The handler can return None to terminate processing of the errback chain (to be precise, it switches to the callback that follows the errback; if there is no callback then processing terminates). It is a good idea to put an errback that will catch everything (no trap tests, no possible chance of raising more exceptions, always returns None ) at the end of the chain. Just as with regular try: except: handlers, you need to think carefully about ways in which your errback handlers could themselves raise exceptions. The extra importance in an asynchronous environment is that an exception that falls off the end of the Deferred will not be signalled until that Deferred goes out of scope, and at that point may only cause a log message (which could even be thrown away if twisted.python.log.startLogging <log.startLogging> is not used to point it at stdout or a log file). In contrast, a synchronous exception that is not handled by any other except: block will very visibly terminate the program immediately with a noisy stack trace.

callFour shows another kind of exception that can occur while using callRemote : twisted.spread.pb.DeadReferenceError <pb.DeadReferenceError> . This one occurs when the remote end has disconnected or crashed, leaving the local side with a stale reference. This kind of exception happens to be reported right away (XXX: is this guaranteed? probably not), so must be caught in a traditional synchronous try: except pb.DeadReferenceError block.

Yet another kind that can occur is a twisted.spread.pb.PBConnectionLost <pb.PBConnectionLost> exception. This occurs (asynchronously) if the connection was lost while you were waiting for a callRemote call to complete. When the line goes dead, all pending requests are terminated with this exception. Note that you have no way of knowing whether the request made it to the other end or not, nor how far along in processing it they had managed before the connection was lost. XXX: explain transaction semantics, find a decent reference.

Footnotes


  1. There are a few other classes that can bestow this ability, but pb.Referenceable is the easiest to understand; see 'flavors' below for details on the others.

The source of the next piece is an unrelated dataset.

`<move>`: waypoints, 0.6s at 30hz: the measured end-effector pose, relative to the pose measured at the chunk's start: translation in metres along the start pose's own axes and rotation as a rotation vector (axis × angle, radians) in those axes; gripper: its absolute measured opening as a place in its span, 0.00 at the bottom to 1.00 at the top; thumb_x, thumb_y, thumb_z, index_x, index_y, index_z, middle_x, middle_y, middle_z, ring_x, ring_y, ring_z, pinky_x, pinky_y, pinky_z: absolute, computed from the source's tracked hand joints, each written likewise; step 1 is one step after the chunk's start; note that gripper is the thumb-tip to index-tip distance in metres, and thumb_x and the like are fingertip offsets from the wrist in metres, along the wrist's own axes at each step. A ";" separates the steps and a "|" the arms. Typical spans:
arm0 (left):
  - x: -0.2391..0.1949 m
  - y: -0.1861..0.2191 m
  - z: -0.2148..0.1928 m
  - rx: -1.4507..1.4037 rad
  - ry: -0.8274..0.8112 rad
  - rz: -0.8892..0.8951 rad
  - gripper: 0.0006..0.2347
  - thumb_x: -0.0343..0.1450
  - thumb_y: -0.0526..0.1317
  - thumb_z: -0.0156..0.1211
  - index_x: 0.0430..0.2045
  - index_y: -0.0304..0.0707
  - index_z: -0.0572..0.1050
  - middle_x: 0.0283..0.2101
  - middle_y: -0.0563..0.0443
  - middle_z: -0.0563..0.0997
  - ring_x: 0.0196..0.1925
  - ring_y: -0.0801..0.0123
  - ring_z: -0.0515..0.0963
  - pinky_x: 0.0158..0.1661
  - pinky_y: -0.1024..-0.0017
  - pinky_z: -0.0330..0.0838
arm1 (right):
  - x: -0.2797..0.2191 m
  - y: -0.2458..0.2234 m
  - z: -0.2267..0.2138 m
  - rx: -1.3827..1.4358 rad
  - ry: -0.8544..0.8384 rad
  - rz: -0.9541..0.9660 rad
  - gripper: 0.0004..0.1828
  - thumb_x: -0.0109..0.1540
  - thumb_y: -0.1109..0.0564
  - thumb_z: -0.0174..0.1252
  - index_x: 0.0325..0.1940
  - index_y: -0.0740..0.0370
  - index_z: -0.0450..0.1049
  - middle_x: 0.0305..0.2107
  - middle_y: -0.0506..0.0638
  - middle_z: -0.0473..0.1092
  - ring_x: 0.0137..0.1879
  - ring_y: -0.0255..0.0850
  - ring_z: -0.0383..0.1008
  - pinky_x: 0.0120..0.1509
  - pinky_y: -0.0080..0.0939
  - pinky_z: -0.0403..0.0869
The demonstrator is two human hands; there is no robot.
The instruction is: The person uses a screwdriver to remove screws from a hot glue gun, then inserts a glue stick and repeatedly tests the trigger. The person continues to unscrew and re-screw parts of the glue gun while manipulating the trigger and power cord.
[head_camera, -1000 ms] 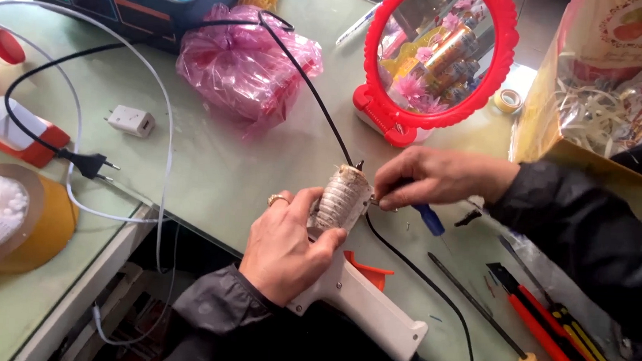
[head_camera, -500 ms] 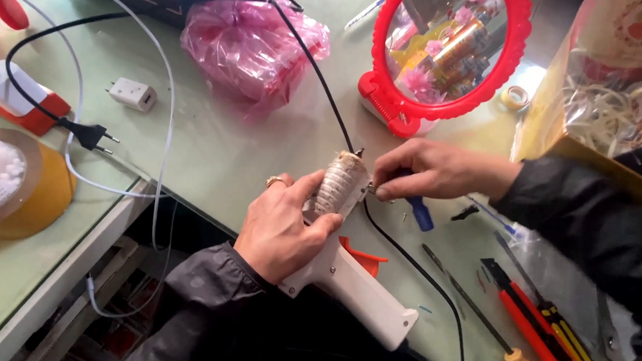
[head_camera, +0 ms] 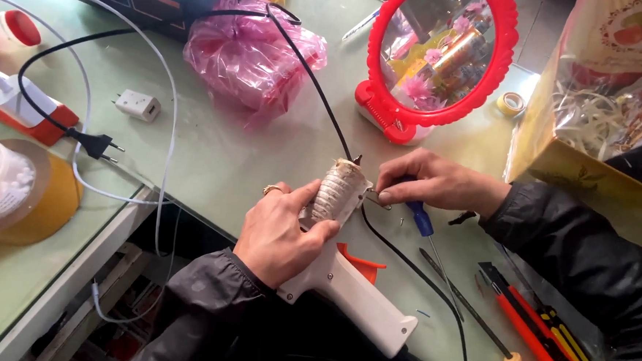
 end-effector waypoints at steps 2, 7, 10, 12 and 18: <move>0.002 -0.002 0.004 0.003 0.005 -0.002 0.33 0.64 0.57 0.66 0.68 0.53 0.71 0.48 0.41 0.78 0.54 0.42 0.82 0.57 0.51 0.74 | 0.000 -0.002 -0.001 -0.037 -0.002 0.005 0.06 0.63 0.61 0.64 0.33 0.65 0.85 0.21 0.44 0.68 0.31 0.30 0.63 0.33 0.32 0.66; 0.002 -0.005 0.008 0.015 0.026 0.006 0.34 0.64 0.58 0.66 0.68 0.54 0.70 0.49 0.41 0.77 0.55 0.39 0.81 0.56 0.49 0.75 | 0.001 0.017 -0.010 -0.157 0.046 0.057 0.05 0.62 0.59 0.67 0.35 0.61 0.87 0.20 0.45 0.72 0.28 0.32 0.67 0.33 0.33 0.69; 0.001 -0.005 0.009 0.013 0.037 0.014 0.34 0.66 0.59 0.64 0.69 0.49 0.69 0.49 0.38 0.77 0.54 0.36 0.81 0.56 0.48 0.75 | -0.009 0.005 -0.016 -0.233 0.180 0.059 0.05 0.61 0.58 0.69 0.37 0.62 0.86 0.18 0.49 0.74 0.25 0.33 0.72 0.31 0.34 0.73; 0.001 -0.006 0.009 0.007 0.039 0.014 0.34 0.67 0.60 0.64 0.68 0.50 0.69 0.50 0.38 0.76 0.55 0.36 0.80 0.56 0.47 0.75 | -0.027 -0.025 -0.022 -0.237 0.372 0.091 0.16 0.61 0.59 0.70 0.52 0.61 0.84 0.23 0.56 0.74 0.27 0.39 0.75 0.34 0.38 0.79; -0.002 -0.005 0.008 -0.019 0.062 -0.018 0.27 0.65 0.56 0.56 0.61 0.59 0.73 0.41 0.45 0.73 0.48 0.48 0.78 0.50 0.54 0.72 | -0.086 -0.155 -0.007 -0.845 0.666 -0.338 0.13 0.60 0.60 0.73 0.45 0.65 0.80 0.36 0.53 0.77 0.36 0.36 0.77 0.47 0.33 0.77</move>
Point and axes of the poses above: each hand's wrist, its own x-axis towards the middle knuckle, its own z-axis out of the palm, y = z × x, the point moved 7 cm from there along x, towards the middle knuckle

  2. This can be overridden, by subclassing one of the Serializable flavors and defining custom serialization code for your class. See Passing Complex Types <pb-copyable> for details.

  3. The binary nature of this local vs. remote scheme works because you cannot give RemoteReferences to a third party. If you could, then your object A could go to B, B could give it to C, C might give it back to you, and you would be hard pressed to tell if the object lived in C's memory space, in B's, or if it was really your own object, tarnished and sullied after being handed down like a really ugly picture that your great aunt owned and which nobody wants but which nobody can bear to throw out. Ok, not really like that, but you get the idea.

  4. To be precise, the Failure will be sent if any exception is raised, not just pb.Error-derived ones. But the server will print ugly error messages if you raise ones that aren't derived from pb.Error.

  5. The naive approach of simply doing import SomeClass to match a remote caller who claims to have an object of type "SomeClass" could have nasty consequences for some modules that do significant operations in their __init__ methods (think telnetlib.Telnet(host='localhost', port='chargen') , or even more powerful classes that you have available in your server program). Allowing a remote entity to create arbitrary classes in your namespace is nearly equivalent to allowing them to run arbitrary code.

    The twisted.spread.jelly.InsecureJelly <InsecureJelly> exception arises because the class being sent over the wire has not been registered with the serialization layer (known as twisted.spread.jelly <jelly> ). The easiest way to make it possible to copy entire class instances over the wire is to have them inherit from twisted.spread.pb.Copyable <pb.Copyable> , and then to use setUnjellyableForClass(remoteClass, localClass) on the receiving side. See Passing Complex Types <pb-copyable> for an example.